Le philosophe du Kosovo rencontre à Pristina trois Portugais : vous les considérez comme des Irakiens ou des Syriens venant de la guerre

Le philosophe du Kosovo Blerim Latifi affirme avoir été témoin d'une scène désagréable avec trois citoyens affirmant qu'ils provenaient de zones de conflit en Syrie ou en Irak. Latifi écrit qu'après les avoir vus sur la route près de l'Institut Albanologique, il a eu l'impression que <x0 étaient des Syriens ou des Irakiens. ” Il [...]
Latifi écrit qu'après les avoir vus sur la route près de l'Institut Albanologique, il a eu l'impression que <x0 étaient des Syriens ou des Irakiens. ”
Il ajoute même que l'un d'eux avait une tête attachée à un bandage, qui était un sang taché “.” Latif croit qu'il a été blessé.
J'ai demandé aux blessés : “C'est quoi ces blessures ? Il a répondu avec un Anglais handicapé: La Mafia m'a attaqué! Qui sont les Mafias ? Je lui ai demandé à nouveau. Nous sommes portugais ! C'était sa réponse. Bien sûr, il me mentait parce que tout sur leur visage, leur corps et leur comportement disait qu'ils venaient de zones de guerre en Syrie ou en Irak. Latife, bien que ne disant pas ce qui l'a vraiment aidé à les identifier comme Syriens ou Irakiens, pas Portugais, écrit Periscope.
M. Latifi est également connu comme un critique fort de la religion musulmane, et il s'est souvent heurté à plusieurs musulmans à cet égard.
De plus, le philosophe du Kosovo dit qu'il a vu sur leur visage une chute d'un peuple entier de la guerre sectaire impitoyable pour le pouvoir, qui dure maintenant depuis neuf ans”. Même alors, il ne révèle pas ce qu'il lui a effectivement montré la destruction d'un peuple seulement par les visages de trois jeunes hommes.

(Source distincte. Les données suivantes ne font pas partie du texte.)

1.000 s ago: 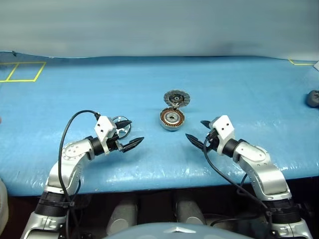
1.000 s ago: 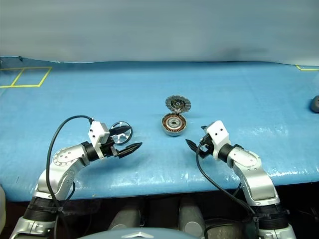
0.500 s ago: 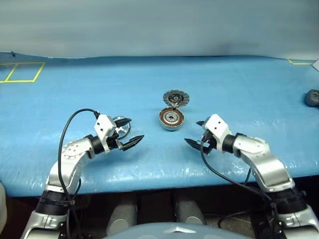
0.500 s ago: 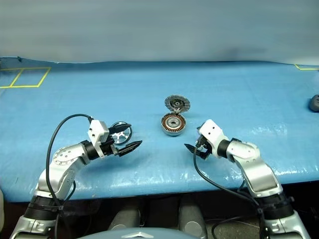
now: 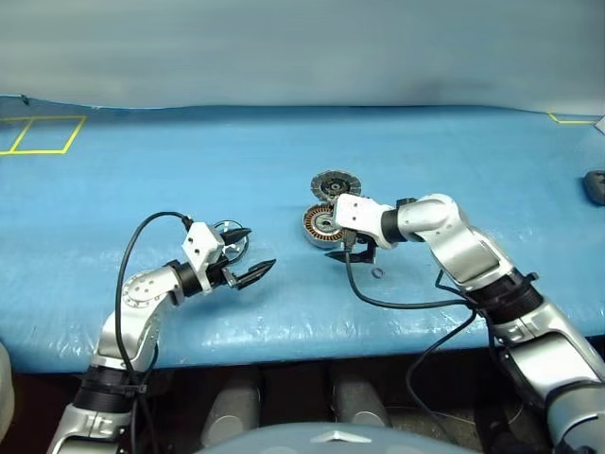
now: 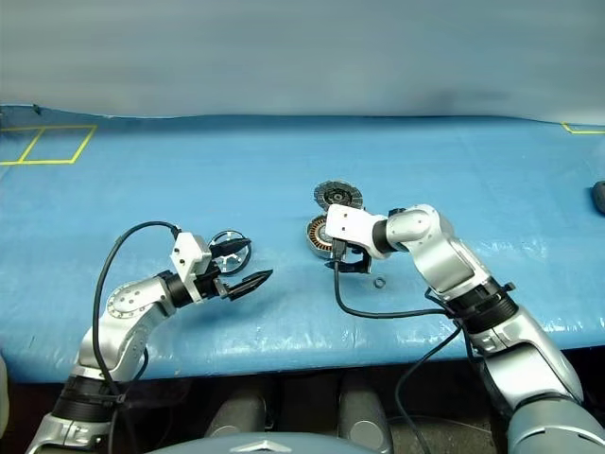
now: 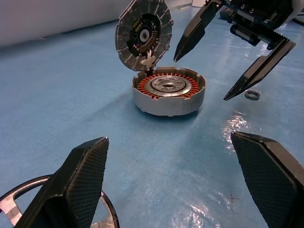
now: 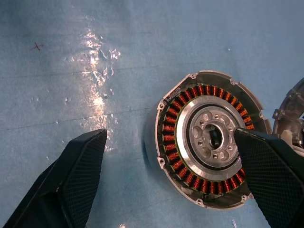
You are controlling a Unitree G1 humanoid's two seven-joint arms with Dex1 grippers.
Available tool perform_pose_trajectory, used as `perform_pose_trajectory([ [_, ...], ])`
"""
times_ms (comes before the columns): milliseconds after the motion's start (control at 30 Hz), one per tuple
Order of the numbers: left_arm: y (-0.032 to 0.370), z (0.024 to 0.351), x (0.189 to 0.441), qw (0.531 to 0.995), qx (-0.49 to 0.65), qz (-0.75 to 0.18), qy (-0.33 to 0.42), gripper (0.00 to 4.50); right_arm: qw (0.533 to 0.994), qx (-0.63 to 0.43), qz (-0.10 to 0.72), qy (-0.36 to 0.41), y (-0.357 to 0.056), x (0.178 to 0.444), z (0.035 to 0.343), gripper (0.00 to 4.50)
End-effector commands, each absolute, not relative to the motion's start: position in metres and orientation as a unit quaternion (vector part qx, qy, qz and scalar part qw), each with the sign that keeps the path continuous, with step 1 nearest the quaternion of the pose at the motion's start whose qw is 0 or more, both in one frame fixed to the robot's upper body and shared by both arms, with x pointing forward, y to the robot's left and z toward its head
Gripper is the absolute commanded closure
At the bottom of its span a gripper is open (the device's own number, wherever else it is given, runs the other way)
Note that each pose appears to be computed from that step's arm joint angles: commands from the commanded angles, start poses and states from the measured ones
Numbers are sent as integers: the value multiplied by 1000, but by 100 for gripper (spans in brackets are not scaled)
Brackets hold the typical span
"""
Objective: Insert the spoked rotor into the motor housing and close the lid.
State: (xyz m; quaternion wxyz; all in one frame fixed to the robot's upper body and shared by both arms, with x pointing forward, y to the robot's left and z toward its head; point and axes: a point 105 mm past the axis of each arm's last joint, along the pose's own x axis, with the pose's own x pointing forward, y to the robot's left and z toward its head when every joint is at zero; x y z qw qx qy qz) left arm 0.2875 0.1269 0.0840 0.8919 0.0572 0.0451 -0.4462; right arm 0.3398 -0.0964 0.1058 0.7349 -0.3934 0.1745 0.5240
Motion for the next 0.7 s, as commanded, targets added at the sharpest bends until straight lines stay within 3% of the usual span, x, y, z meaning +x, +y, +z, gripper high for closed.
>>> perform_pose_trajectory([
  [33, 124, 94, 286, 892, 63, -446, 21, 0, 720, -409, 536, 163, -89, 344, 112, 1],
  [567, 125, 90, 282, 896, 59, -439, 26, 0, 674, -424, 564, 220, -86, 354, 86, 1],
  [700, 125, 90, 281, 897, 59, -438, 27, 0, 669, -422, 569, 225, -85, 354, 85, 91],
])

Son statut est le suivant :
Un rendez-vous inattendu
Sur la route près de l'Institut Albanologique, j'ai vu trois jeunes qui, à première vue, m'ont donné l'impression qu'ils étaient Syriens ou Irakiens. Ils semblaient avoir entre 20 et 25. L'un d'eux avait une tête liée à un bandage teinté de sang. Une de ses mains était aussi bandée. Clairement, il a été blessé. Ils s'étaient arrêtés sur le trottoir et étaient confus et effrayés. Ils vous ont donné l'impression qu'ils n'avaient aucune idée où ils étaient et où ils devaient aller. Probablement un passeur les a amenés là-bas. J'ai demandé au blessé, "Qu'est-ce qui ne va pas chez toi ? Répondez-moi en mi-anglais : la mafia m'a attaqué ! Qui sont les Mafias ? Nous sommes portugais ! Bien sûr, il me mentait parce que tout sur leur visage, leur corps et leur comportement disait qu'ils venaient de zones de guerre en Syrie ou en Irak. Le jeune homme a commencé à craindre ma présence, alors j'ai arrêté de parler et je suis parti. Quand j'en avais déjà laissé environ 100 mètres, j'ai tourné la tête pour les voir. Ils se tenaient là. Ils attendaient probablement de rencontrer un policier qui les enverrait dans un centre pour étrangers qui entrent illégalement au Kosovo. Leurs visages ont été bien reflétés dans la destruction d'un peuple entier par la lutte de pouvoir sectaire impitoyable qui dure maintenant neuf ans. On m'a également rappelé que des centaines de Kosovars, conduits par des mercenaires salaphiques sales, ont quitté leur pays et ont été tués dans cette guerre sans sens, ne laissant derrière eux que la tache de légitime défense et l'endroit où ils appartenaient.